BEGIN
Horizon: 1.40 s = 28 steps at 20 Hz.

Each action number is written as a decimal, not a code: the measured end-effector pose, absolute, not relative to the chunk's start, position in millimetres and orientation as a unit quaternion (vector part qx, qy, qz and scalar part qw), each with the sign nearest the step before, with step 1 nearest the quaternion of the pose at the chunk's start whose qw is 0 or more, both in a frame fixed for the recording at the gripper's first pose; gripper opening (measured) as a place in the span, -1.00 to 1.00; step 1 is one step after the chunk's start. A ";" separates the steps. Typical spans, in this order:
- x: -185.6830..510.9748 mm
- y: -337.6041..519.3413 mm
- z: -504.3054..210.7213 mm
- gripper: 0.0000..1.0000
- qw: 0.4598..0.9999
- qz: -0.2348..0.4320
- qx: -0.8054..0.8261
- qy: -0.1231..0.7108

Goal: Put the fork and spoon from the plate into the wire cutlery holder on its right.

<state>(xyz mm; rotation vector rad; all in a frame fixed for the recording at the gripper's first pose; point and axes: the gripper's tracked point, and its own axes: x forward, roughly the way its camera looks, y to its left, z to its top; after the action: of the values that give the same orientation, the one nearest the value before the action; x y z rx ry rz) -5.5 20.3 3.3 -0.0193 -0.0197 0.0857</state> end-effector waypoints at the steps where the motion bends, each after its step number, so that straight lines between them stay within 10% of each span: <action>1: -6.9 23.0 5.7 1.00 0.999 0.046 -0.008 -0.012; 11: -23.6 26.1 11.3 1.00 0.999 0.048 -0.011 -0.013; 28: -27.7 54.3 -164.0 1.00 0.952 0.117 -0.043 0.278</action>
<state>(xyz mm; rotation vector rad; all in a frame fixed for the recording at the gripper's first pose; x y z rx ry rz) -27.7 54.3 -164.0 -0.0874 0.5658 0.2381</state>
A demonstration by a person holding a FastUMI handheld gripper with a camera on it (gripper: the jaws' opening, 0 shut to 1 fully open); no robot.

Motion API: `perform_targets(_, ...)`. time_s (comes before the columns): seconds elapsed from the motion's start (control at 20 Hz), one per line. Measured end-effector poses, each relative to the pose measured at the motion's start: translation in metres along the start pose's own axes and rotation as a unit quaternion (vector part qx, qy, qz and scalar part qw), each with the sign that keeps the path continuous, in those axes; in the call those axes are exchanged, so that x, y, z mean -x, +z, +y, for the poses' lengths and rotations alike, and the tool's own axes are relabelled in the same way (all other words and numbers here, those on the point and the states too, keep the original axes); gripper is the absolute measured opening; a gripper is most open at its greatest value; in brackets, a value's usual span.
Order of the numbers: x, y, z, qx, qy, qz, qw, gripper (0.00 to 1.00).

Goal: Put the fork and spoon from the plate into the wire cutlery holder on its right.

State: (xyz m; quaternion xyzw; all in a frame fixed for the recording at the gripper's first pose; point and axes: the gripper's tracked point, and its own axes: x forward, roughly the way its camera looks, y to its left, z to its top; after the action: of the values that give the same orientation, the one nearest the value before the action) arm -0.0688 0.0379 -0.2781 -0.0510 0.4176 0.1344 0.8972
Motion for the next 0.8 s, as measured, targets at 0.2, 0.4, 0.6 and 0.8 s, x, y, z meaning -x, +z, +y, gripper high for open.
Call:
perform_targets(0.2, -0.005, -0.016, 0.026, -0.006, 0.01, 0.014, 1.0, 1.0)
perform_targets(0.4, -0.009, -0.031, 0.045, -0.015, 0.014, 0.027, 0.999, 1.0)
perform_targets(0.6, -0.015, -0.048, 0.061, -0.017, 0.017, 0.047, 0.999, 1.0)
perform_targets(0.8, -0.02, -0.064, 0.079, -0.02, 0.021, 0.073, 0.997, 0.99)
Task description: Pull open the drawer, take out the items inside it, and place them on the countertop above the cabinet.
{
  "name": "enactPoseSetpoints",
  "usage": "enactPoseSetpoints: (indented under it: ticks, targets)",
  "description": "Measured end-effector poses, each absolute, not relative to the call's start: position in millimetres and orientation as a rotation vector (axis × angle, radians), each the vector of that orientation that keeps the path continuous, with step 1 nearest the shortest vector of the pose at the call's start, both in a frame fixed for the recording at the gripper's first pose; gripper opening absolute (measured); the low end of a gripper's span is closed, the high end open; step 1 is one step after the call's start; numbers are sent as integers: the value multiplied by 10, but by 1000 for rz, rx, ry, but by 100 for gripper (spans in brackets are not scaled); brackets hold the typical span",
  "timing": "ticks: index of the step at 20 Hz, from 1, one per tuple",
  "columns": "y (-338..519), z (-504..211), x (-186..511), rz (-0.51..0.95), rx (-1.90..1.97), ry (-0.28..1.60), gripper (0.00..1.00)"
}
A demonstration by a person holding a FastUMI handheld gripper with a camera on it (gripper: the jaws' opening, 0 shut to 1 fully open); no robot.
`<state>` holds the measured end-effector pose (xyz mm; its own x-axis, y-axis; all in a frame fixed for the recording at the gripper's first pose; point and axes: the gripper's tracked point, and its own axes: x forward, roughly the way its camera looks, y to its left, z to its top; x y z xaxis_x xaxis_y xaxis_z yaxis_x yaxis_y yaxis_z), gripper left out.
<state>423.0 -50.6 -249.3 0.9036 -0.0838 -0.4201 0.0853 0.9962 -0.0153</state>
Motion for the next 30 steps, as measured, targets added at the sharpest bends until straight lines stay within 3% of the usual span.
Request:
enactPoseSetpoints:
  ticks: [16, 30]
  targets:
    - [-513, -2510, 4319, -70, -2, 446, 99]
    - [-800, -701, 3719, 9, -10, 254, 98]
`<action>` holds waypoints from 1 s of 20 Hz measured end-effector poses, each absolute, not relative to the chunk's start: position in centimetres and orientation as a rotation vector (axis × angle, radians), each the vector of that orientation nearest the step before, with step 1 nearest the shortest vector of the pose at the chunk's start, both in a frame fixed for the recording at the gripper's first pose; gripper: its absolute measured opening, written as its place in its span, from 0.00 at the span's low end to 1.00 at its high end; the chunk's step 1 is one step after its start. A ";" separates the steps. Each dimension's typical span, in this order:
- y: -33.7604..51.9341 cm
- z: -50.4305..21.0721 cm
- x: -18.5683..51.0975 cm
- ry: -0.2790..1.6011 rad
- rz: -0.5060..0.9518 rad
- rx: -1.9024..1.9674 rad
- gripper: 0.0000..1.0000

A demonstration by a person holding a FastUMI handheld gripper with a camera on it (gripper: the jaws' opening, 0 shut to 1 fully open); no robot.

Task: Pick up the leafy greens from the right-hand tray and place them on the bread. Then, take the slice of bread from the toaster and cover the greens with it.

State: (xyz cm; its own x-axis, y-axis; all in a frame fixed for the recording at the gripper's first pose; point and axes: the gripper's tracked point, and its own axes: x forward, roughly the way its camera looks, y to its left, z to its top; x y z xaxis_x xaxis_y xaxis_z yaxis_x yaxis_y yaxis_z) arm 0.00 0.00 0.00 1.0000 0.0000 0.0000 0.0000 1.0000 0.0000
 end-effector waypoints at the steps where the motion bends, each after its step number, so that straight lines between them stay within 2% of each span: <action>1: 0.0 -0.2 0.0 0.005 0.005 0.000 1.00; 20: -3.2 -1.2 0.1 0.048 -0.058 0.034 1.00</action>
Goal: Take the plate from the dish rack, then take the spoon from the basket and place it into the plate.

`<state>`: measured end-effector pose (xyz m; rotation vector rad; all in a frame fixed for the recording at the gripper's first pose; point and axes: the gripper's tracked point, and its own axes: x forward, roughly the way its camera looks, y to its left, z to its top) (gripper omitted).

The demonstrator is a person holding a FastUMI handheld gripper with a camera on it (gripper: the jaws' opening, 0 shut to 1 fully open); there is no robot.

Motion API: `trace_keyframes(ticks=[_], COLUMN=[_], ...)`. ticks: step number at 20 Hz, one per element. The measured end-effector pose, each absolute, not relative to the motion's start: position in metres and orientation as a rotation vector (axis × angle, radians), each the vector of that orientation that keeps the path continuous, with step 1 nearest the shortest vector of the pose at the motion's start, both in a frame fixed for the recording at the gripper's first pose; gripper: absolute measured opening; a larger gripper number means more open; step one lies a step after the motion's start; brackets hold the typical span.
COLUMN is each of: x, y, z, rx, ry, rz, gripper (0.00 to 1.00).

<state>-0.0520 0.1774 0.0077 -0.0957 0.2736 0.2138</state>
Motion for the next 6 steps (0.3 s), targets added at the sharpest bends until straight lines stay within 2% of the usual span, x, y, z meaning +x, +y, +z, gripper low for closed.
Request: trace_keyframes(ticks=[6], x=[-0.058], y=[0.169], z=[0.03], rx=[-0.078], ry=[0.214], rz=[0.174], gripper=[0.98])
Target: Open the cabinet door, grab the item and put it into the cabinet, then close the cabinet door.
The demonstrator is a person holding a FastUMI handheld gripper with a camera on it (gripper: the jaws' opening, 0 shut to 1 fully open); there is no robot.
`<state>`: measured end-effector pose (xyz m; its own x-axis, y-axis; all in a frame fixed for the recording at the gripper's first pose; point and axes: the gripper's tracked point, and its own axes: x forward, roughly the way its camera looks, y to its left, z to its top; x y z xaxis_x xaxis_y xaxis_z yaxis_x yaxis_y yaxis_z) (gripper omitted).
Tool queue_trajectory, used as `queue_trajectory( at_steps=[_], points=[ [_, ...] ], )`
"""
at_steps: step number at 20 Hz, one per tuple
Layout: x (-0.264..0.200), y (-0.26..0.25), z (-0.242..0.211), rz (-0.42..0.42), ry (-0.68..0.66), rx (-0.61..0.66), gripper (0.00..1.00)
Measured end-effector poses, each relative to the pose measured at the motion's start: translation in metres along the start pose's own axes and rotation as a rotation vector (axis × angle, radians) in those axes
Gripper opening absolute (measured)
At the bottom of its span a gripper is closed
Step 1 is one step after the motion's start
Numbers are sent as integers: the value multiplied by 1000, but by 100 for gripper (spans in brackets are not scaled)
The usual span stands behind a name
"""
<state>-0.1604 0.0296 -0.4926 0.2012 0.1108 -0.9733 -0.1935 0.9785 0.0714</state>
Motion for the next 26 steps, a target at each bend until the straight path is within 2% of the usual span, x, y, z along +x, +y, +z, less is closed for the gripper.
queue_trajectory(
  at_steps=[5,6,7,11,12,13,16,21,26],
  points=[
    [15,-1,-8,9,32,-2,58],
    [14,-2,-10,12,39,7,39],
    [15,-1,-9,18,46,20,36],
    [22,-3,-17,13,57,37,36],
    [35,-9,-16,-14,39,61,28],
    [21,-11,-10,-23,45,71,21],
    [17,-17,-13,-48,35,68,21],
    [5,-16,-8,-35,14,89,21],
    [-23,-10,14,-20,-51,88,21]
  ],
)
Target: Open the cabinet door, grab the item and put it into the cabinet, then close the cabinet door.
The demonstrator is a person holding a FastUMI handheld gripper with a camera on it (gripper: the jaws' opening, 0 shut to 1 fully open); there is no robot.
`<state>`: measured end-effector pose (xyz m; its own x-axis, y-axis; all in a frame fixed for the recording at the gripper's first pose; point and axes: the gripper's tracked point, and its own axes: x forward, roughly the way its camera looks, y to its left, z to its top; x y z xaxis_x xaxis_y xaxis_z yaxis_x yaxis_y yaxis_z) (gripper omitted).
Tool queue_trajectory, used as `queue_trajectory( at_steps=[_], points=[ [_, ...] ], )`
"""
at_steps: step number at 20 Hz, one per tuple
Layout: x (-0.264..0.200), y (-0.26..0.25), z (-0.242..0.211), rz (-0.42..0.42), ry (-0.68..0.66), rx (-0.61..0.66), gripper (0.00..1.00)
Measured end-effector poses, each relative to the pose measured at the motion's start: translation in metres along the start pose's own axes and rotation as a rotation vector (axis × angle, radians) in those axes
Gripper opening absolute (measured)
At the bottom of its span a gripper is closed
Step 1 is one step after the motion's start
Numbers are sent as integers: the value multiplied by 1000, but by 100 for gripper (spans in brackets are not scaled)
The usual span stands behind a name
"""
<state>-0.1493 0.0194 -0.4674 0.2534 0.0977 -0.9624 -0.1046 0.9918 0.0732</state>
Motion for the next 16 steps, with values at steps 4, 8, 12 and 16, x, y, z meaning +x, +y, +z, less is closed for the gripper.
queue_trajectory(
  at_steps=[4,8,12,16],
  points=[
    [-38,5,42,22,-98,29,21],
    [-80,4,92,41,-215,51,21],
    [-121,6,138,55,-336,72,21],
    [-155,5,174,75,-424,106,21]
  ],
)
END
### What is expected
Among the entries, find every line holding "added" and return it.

### Answer section
Motion for the next 30 steps, as measured, targets added at the sharpest bends until straight lines stay within 3% of the usual span.
Motion for the next 6 steps (0.3 s), targets added at the sharpest bends until straight lines stay within 2% of the usual span, x, y, z meaning +x, +y, +z, gripper low for closed.

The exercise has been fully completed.